Alysia Lupinsky was just ten years old as she stood in a quiet corner of the Emergency Room at Queensway General Hospital. This ER wasn’t unfamiliar to her – suffering from childhood asthma, Lupinsky was used to visiting the ER on a regular basis. Setting aside the fact that her mother was the ER Director, Lupinsky was no stranger to this particular emergency room. But this day was different. As she stood in that quiet corner, she watched a team of nurses and health care professionals work together and rally to save a patient’s life. It was in this moment that Lupinsky knew she was going to be a nurse.
“I’m a very driven individual,” Lupinsky says. “Watching this team work together was one of the most astounding things I’d ever seen.” At age 16, Lupinsky became a Unit Clerk for what is now Trillium Health Partners. She continued as a Unit Clerk in the ER while enrolled in the collaborative program with Mohawk College and McMaster University and began working as a surgical nurse at 23.
Lupinsky stayed on the surgical unit for a year and then transitioned to emergency room nursing, where she’s been there ever since. “The ER presents the challenge of never knowing what is coming through those doors – we never close. There are times when it seems it will never end and nothing can ever get better, but I learned early that if we work together as a team, our team can handle anything.” And as stressful as the ER can be, Lupinsky is rewarded most by one thing: “The gratification of making a difference in that very minute.” At times, she finds her mind flashing back to her own family. “It is difficult to deal with strokes, heart attacks, cancer patients, mental health patients, paediatric and adult traumas, and you do flash to your own family, but in the ER, we also have the greatest opportunity to make a difference and save lives.”

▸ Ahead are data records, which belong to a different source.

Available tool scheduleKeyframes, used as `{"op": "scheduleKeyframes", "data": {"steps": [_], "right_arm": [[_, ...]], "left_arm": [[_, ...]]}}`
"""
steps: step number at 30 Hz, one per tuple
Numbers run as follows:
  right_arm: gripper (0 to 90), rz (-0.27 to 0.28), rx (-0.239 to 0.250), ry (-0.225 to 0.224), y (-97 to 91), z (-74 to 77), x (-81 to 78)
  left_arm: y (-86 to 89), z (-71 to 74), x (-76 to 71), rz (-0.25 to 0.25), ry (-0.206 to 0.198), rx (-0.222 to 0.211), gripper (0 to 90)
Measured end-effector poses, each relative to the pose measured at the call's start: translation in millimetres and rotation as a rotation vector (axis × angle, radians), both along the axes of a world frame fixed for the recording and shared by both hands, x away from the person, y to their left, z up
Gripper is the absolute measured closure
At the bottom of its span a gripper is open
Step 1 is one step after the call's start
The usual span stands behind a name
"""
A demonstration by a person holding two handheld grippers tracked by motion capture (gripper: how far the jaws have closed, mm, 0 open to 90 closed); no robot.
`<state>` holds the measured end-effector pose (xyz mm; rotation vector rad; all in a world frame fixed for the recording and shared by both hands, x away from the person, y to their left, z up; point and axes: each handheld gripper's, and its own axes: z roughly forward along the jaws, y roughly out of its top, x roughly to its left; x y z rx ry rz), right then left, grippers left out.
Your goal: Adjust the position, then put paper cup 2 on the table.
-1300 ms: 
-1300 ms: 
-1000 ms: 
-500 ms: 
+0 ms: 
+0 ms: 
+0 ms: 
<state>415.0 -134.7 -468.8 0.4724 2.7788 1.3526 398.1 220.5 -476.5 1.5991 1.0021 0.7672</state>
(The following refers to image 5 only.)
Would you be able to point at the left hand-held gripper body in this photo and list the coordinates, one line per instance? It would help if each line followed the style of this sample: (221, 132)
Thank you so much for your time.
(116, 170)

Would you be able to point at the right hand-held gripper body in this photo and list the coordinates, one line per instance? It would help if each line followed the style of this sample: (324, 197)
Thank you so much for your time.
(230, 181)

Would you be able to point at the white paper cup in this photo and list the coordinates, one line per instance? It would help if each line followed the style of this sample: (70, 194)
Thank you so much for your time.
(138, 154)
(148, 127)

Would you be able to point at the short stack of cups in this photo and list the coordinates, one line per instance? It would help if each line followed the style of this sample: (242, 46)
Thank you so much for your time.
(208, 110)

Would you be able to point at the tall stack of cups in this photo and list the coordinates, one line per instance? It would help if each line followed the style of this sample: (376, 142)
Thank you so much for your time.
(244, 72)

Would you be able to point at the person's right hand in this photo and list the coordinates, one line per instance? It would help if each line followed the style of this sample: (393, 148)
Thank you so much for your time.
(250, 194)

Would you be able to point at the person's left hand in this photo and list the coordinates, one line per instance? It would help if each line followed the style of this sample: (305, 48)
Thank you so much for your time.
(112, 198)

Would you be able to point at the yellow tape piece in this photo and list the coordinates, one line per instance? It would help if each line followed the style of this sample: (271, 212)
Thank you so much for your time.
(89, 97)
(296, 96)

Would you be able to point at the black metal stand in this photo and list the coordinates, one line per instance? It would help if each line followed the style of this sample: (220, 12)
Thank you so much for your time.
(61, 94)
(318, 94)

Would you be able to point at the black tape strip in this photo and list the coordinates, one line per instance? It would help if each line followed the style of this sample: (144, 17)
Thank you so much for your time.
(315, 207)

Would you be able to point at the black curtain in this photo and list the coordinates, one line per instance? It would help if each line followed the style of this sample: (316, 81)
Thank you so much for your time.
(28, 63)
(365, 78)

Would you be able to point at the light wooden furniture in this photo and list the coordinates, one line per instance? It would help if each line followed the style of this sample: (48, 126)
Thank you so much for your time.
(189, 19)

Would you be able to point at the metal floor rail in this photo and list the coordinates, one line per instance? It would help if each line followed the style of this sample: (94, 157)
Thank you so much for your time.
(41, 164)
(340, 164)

With her Master of Nursing – Administration in hand, Lupinsky is the latest in a long line of U of T graduates in her family, dating back nearly 70 years. Her great aunt and uncle were both U of T physicians (Class of 4T6) her grandmother was the director of nursing at Queensway General Hospital, and her mother was the Chief Nursing Officer at Trillium Health Centre. Even her stepfather, a U of T MBA graduate, went on to become an adjunct professor in the Faculty of Medicine at U of T. “I guess you can’t say anyone was surprised that I went into nursing,” Lupinsky says.
“I owe a lot of my success in the program to the support of the faculty and staff at Bloomberg Nursing,” she says, noting particularly the contributions of Professors Michael Villeneuve and Margaret Blastorah. “They were warm and supporting, and I knew I could approach them with any challenges I had,” she says. “But they also pushed me beyond my boundaries and challenged me to think in new ways. Their passion for the nursing profession is incredible.”
Lupinsky has been good at stretching her own boundaries as well. In 2010, she took the licensure exam to practice in California, and worked in the emergency room at Mission Hospital in Mission Viejo. “Wherever I have worked, I have been lucky to have the best colleagues, and friends” she says.
What’s next for Lupinsky? She sees herself moving into a leadership role, and possibly into health care consulting. “I love bedside nursing, and it will be challenging to leave that,” she says. “I want to be an advocate for the next generation of nurses and health care professionals.
“Both my mother and grandmother are nursing leaders, and I aspire to have the same impact they have had, working to improve the nursing profession and quality of care while never forgetting their roots, where they came from, and always returning the discussion to the most important persons in the health care team – the patient.”